*Exercise aim:*
For the material below, the sole required output is the number of lines that include "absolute".

================

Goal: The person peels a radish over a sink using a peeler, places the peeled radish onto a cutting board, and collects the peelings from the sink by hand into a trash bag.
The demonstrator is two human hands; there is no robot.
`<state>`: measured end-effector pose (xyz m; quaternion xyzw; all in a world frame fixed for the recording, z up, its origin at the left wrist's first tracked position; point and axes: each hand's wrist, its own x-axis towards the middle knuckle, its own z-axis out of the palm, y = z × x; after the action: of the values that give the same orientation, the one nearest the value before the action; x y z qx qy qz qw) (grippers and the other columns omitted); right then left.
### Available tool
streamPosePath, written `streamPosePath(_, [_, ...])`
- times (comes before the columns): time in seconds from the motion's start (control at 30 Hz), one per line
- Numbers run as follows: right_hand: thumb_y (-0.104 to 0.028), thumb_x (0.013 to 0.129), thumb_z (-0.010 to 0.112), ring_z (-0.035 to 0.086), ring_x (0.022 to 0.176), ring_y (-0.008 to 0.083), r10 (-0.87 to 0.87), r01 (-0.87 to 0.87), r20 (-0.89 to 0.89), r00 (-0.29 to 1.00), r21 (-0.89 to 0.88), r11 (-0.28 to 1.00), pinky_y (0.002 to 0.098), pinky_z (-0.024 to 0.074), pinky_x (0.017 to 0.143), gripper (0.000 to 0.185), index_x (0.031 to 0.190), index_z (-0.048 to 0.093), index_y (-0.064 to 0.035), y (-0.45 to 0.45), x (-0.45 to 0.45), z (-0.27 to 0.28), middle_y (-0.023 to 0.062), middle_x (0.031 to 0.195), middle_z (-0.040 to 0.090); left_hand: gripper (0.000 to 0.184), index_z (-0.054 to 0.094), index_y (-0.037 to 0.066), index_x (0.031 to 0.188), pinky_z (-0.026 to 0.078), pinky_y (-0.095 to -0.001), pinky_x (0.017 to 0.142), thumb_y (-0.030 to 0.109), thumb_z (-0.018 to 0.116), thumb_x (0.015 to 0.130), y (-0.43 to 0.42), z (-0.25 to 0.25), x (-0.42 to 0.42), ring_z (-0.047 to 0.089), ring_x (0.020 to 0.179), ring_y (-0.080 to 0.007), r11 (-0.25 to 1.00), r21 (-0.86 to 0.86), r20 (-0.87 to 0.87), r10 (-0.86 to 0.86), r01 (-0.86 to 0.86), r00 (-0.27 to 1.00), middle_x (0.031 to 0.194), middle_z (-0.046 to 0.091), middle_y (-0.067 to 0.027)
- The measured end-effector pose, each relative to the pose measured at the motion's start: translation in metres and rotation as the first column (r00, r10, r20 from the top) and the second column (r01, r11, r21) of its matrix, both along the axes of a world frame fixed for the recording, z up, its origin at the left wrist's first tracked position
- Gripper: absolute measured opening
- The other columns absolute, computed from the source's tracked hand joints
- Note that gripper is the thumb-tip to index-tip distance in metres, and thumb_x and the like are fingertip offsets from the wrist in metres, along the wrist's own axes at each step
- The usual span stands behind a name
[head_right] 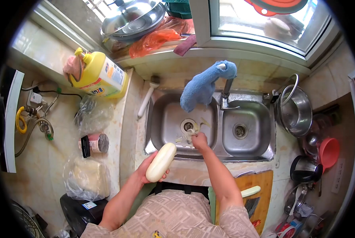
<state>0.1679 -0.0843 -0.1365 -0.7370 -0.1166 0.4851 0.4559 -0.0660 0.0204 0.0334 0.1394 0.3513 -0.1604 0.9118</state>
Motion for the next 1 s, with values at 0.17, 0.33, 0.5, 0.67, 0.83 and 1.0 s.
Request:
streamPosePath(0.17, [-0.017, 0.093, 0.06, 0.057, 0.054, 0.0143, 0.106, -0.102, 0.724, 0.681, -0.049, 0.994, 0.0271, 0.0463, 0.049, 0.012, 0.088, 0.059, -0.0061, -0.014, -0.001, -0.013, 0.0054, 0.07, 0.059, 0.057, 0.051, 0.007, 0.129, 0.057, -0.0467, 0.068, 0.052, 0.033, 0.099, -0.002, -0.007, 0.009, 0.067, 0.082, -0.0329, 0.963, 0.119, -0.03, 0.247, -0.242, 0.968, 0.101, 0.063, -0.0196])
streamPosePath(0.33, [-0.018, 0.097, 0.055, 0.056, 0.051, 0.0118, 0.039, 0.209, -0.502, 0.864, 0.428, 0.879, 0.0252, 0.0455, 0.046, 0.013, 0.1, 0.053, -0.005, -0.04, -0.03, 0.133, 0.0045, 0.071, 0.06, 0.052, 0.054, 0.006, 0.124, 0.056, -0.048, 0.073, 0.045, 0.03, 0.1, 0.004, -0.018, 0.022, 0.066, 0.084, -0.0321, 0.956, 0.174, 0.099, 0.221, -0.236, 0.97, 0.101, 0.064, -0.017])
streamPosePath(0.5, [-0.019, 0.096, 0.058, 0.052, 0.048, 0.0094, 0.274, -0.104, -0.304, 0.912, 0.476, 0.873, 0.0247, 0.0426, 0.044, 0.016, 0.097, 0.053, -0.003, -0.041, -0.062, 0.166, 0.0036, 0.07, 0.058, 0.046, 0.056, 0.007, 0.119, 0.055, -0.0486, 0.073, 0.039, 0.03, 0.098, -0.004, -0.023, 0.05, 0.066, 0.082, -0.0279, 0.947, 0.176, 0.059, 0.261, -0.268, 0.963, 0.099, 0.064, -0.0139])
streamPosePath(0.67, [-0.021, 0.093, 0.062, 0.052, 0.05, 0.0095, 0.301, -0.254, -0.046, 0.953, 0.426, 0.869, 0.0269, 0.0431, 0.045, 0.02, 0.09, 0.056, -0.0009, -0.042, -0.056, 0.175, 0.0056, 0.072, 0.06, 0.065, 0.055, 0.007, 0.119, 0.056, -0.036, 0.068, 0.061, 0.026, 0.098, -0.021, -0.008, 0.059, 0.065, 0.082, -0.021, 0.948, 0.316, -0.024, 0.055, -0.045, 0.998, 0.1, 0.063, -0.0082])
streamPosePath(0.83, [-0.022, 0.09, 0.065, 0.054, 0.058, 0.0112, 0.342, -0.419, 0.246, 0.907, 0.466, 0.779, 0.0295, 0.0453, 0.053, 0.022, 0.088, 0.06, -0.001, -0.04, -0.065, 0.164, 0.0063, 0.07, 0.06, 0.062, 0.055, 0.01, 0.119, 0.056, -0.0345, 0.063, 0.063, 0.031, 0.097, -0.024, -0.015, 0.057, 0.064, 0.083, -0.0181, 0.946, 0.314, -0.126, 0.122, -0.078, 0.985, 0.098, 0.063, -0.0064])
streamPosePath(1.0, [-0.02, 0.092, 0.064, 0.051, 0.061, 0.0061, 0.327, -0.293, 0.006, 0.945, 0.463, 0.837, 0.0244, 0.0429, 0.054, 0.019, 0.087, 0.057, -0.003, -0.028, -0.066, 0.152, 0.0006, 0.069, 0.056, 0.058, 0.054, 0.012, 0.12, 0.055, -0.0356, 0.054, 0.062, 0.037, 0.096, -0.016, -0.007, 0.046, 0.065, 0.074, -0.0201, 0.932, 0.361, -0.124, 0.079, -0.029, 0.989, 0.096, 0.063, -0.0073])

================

*Task response:*
2